▶ YOUR INSTRUCTIONS
What is needed is each line of the data below that holds the string "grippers".

--- MATERIAL PROVIDED ---

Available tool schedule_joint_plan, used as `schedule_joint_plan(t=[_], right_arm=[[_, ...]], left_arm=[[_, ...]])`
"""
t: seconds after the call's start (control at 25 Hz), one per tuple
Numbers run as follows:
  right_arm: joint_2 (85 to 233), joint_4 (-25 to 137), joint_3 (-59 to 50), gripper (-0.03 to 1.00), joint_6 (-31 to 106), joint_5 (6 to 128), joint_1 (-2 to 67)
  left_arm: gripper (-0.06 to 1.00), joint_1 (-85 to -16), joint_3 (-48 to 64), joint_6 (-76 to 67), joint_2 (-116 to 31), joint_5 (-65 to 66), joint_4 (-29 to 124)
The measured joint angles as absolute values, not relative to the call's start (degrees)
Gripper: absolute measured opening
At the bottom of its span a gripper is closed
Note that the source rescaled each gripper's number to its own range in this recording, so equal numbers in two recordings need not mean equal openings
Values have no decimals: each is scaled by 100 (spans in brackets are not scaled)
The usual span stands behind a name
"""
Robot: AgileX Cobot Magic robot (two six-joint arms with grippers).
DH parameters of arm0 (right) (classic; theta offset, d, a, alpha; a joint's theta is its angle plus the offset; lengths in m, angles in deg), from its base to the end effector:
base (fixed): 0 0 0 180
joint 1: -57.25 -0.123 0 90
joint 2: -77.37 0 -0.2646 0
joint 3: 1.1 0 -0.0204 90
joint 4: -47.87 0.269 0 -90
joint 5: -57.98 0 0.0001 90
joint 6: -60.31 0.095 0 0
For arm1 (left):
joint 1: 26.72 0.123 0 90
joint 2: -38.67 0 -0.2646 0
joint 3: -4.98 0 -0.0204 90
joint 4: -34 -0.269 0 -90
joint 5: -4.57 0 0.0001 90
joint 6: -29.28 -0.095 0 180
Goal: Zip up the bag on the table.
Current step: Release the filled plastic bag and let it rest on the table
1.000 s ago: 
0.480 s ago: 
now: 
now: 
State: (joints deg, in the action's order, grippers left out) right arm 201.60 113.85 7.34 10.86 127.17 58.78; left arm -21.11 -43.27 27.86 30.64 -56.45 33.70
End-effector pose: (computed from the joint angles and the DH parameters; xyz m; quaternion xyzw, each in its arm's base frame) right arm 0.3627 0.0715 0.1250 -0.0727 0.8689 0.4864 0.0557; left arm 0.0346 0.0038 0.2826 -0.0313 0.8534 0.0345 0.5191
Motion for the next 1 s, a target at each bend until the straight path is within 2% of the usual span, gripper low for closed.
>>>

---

▶ EXPECTED ANSWER
Robot: AgileX Cobot Magic robot (two six-joint arms with grippers).
State: (joints deg, in the action's order, grippers left out) right arm 201.60 113.85 7.34 10.86 127.17 58.78; left arm -21.11 -43.27 27.86 30.64 -56.45 33.70

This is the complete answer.